▶ [Problem requirements] Each line of the data should be repeated precisely.

▶ [The data]
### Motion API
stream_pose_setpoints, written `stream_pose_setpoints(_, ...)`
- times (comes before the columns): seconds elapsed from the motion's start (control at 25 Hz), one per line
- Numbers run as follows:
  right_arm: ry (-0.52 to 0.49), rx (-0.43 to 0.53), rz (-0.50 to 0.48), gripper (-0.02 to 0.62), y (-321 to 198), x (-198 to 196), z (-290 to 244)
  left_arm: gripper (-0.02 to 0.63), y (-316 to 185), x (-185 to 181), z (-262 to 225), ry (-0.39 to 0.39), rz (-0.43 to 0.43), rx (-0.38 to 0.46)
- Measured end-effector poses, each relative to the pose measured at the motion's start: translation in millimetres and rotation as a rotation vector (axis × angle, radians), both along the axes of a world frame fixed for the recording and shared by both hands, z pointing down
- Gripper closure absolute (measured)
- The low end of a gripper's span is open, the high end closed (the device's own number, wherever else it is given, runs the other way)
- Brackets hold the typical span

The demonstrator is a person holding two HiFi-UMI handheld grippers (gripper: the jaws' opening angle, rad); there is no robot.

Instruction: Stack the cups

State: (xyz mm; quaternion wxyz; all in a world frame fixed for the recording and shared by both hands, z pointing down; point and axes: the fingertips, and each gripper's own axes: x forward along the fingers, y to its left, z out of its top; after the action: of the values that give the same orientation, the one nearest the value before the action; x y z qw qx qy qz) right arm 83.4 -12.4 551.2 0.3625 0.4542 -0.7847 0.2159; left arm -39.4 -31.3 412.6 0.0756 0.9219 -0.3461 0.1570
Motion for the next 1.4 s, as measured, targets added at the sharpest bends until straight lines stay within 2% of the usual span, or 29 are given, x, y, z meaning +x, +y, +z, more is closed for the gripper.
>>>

▶ [Task output]
### Motion API
stream_pose_setpoints, written `stream_pose_setpoints(_, ...)`
- times (comes before the columns): seconds elapsed from the motion's start (control at 25 Hz), one per line
- Numbers run as follows:
  right_arm: ry (-0.52 to 0.49), rx (-0.43 to 0.53), rz (-0.50 to 0.48), gripper (-0.02 to 0.62), y (-321 to 198), x (-198 to 196), z (-290 to 244)
  left_arm: gripper (-0.02 to 0.63), y (-316 to 185), x (-185 to 181), z (-262 to 225), ry (-0.39 to 0.39), rz (-0.43 to 0.43), rx (-0.38 to 0.46)
- Measured end-effector poses, each relative to the pose measured at the motion's start: translation in millimetres and rotation as a rotation vector (axis × angle, radians), both along the axes of a world frame fixed for the recording and shared by both hands, z pointing down
- Gripper closure absolute (measured)
- The low end of a gripper's span is open, the high end closed (the device's own number, wherever else it is given, runs the other way)
- Brackets hold the typical span

The demonstrator is a person holding two HiFi-UMI handheld grippers (gripper: the jaws' opening angle, rad); there is no robot.

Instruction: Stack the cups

State: (xyz mm; quaternion wxyz; all in a world frame fixed for the recording and shared by both hands, z pointing down; point and axes: the fingertips, and each gripper's own axes: x forward along the fingers, y to its left, z out of its top; after the action: of the values that give the same orientation, the one nearest the value before the action; x y z qw qx qy qz) right arm 83.4 -12.4 551.2 0.3625 0.4542 -0.7847 0.2159; left arm -39.4 -31.3 412.6 0.0756 0.9219 -0.3461 0.1570
Motion for the next 1.4 s, as measured, targets added at the sharpest bends until straight lines stay within 2% of the usual span, or 29 are given, x, y, z meaning +x, +y, +z, more is closed for the gripper.
>>>

What the exercise asked for is complete.